→ Your instructions
For this task, copy the data that follows exactly, keeping every character.

The data section start

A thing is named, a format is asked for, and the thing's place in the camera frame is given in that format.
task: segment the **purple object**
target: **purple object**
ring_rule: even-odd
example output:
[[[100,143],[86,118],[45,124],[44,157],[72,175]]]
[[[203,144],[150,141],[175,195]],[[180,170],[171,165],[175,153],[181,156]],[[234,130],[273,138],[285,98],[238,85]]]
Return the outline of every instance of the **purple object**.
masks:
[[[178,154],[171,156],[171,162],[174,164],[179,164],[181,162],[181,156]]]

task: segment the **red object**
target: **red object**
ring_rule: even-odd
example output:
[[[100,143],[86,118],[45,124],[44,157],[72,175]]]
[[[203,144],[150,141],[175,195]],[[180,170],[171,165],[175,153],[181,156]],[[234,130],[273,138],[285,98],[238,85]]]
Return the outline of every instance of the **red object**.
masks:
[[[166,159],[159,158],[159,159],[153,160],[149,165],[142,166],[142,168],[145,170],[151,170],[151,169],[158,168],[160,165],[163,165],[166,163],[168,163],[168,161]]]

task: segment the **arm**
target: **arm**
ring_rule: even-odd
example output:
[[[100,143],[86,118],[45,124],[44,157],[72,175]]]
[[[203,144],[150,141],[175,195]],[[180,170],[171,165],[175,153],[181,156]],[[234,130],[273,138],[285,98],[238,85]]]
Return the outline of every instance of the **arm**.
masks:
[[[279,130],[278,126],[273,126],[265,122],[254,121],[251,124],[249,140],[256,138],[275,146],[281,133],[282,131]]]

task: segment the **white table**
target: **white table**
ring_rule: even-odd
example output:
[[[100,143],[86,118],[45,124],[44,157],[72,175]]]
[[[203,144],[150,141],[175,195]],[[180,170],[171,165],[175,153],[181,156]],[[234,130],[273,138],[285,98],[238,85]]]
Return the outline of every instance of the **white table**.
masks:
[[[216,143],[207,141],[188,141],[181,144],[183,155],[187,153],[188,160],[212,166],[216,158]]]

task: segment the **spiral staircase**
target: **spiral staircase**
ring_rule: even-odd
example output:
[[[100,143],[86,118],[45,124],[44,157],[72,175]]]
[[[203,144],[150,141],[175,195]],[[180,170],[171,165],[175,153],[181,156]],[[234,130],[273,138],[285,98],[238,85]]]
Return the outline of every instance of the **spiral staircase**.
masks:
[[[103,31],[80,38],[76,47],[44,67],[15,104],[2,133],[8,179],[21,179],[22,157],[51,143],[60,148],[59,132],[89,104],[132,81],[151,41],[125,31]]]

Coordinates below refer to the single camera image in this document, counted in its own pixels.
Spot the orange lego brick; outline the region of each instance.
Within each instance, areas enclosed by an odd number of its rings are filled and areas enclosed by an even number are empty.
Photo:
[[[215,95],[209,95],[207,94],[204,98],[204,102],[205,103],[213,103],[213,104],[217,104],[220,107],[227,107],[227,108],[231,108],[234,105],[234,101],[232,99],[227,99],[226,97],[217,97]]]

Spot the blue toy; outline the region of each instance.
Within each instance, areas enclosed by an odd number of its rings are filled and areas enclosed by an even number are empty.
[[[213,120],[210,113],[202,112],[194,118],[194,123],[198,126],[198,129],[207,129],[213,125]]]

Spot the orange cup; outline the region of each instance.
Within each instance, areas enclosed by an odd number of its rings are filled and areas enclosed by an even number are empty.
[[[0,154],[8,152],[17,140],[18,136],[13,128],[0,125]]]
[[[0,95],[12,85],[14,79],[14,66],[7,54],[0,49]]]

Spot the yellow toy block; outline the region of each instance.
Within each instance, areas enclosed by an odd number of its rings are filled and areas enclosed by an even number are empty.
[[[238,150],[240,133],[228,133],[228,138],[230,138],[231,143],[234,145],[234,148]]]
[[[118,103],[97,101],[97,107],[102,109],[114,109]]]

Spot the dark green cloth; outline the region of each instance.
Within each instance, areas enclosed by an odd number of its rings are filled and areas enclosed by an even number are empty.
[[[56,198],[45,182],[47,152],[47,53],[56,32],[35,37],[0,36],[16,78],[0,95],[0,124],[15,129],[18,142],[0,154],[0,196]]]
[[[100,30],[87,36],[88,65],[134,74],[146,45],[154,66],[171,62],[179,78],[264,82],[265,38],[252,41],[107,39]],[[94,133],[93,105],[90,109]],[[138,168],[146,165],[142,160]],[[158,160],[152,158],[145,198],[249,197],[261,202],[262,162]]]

The data section end

→ Response to this task
A thing is named, a format is asked for, and the thing's place in the camera frame is given in that format.
task: segment the **purple object**
target: **purple object**
ring_rule: even-odd
example output:
[[[100,143],[86,118],[45,124],[44,157],[72,175]]]
[[[203,144],[150,141],[175,195]],[[180,170],[171,165],[175,153],[181,156]],[[234,130],[273,138],[285,98],[238,85]]]
Return the outline of every instance of the **purple object**.
masks:
[[[178,154],[171,156],[171,162],[174,164],[179,164],[181,162],[181,156]]]

task: segment the **red object**
target: **red object**
ring_rule: even-odd
example output:
[[[100,143],[86,118],[45,124],[44,157],[72,175]]]
[[[203,144],[150,141],[175,195]],[[180,170],[171,165],[175,153],[181,156]],[[234,130],[273,138],[285,98],[238,85]]]
Return the outline of every instance of the **red object**.
masks:
[[[166,159],[159,158],[159,159],[153,160],[149,165],[142,166],[142,168],[145,170],[151,170],[151,169],[158,168],[160,165],[163,165],[166,163],[168,163],[168,161]]]

task: segment the **arm**
target: **arm**
ring_rule: even-odd
example output:
[[[100,143],[86,118],[45,124],[44,157],[72,175]]]
[[[203,144],[150,141],[175,195]],[[180,170],[171,165],[175,153],[181,156]],[[234,130],[273,138],[285,98],[238,85]]]
Return the outline of every instance of the **arm**.
masks:
[[[279,130],[278,126],[273,126],[265,122],[254,121],[251,124],[249,140],[256,138],[275,146],[281,133],[282,131]]]

task: segment the **white table**
target: **white table**
ring_rule: even-odd
example output:
[[[100,143],[86,118],[45,124],[44,157],[72,175]]]
[[[203,144],[150,141],[175,195]],[[180,170],[171,165],[175,153],[181,156]],[[234,130],[273,138],[285,98],[238,85]]]
Return the outline of every instance of the **white table**.
masks:
[[[216,143],[207,141],[188,141],[181,144],[183,155],[187,153],[188,160],[212,166],[216,158]]]

task: segment the **spiral staircase**
target: **spiral staircase**
ring_rule: even-odd
example output:
[[[100,143],[86,118],[45,124],[44,157],[72,175]]]
[[[203,144],[150,141],[175,195]],[[180,170],[171,165],[175,153],[181,156]],[[234,130],[273,138],[285,98],[238,85]]]
Return the outline of every instance of the **spiral staircase**.
masks:
[[[103,31],[80,38],[76,47],[44,67],[15,104],[2,133],[8,179],[21,179],[22,157],[51,143],[60,148],[59,132],[89,104],[132,81],[151,41],[125,31]]]

Coordinates below refer to the single camera image in this document, counted in its own pixels.
Spot the orange lego brick; outline the region of each instance.
Within each instance, areas enclosed by an odd number of its rings are filled and areas enclosed by an even number are empty.
Photo:
[[[215,95],[209,95],[207,94],[204,98],[204,102],[205,103],[213,103],[213,104],[217,104],[220,107],[227,107],[227,108],[231,108],[234,105],[234,101],[232,99],[227,99],[226,97],[217,97]]]

Spot the blue toy; outline the region of each instance.
Within each instance, areas enclosed by an odd number of its rings are filled and areas enclosed by an even number are empty.
[[[213,120],[210,113],[202,112],[194,118],[194,123],[198,126],[198,129],[207,129],[213,125]]]

Spot the orange cup; outline the region of each instance.
Within each instance, areas enclosed by an odd number of its rings are filled and areas enclosed by an even number are empty.
[[[0,154],[8,152],[17,140],[18,136],[13,128],[0,125]]]
[[[0,95],[12,85],[14,79],[14,66],[7,54],[0,49]]]

Spot the yellow toy block; outline the region of each instance.
Within each instance, areas enclosed by an odd number of its rings are filled and areas enclosed by an even number are empty.
[[[238,150],[240,133],[228,133],[228,138],[230,138],[231,143],[234,145],[234,148]]]
[[[118,103],[97,101],[97,107],[102,109],[114,109]]]

Spot the dark green cloth; outline the region of each instance.
Within each instance, areas enclosed by an odd number of its rings are filled and areas enclosed by an even number are empty.
[[[56,198],[45,182],[47,152],[47,53],[56,32],[35,37],[0,36],[16,78],[0,95],[0,124],[15,129],[18,142],[0,154],[0,196]]]
[[[100,30],[87,36],[88,65],[134,74],[146,45],[154,66],[171,62],[179,78],[264,82],[265,38],[252,41],[107,39]],[[94,133],[93,105],[90,109]],[[138,168],[146,165],[142,160]],[[158,160],[152,158],[145,198],[249,197],[261,202],[262,162]]]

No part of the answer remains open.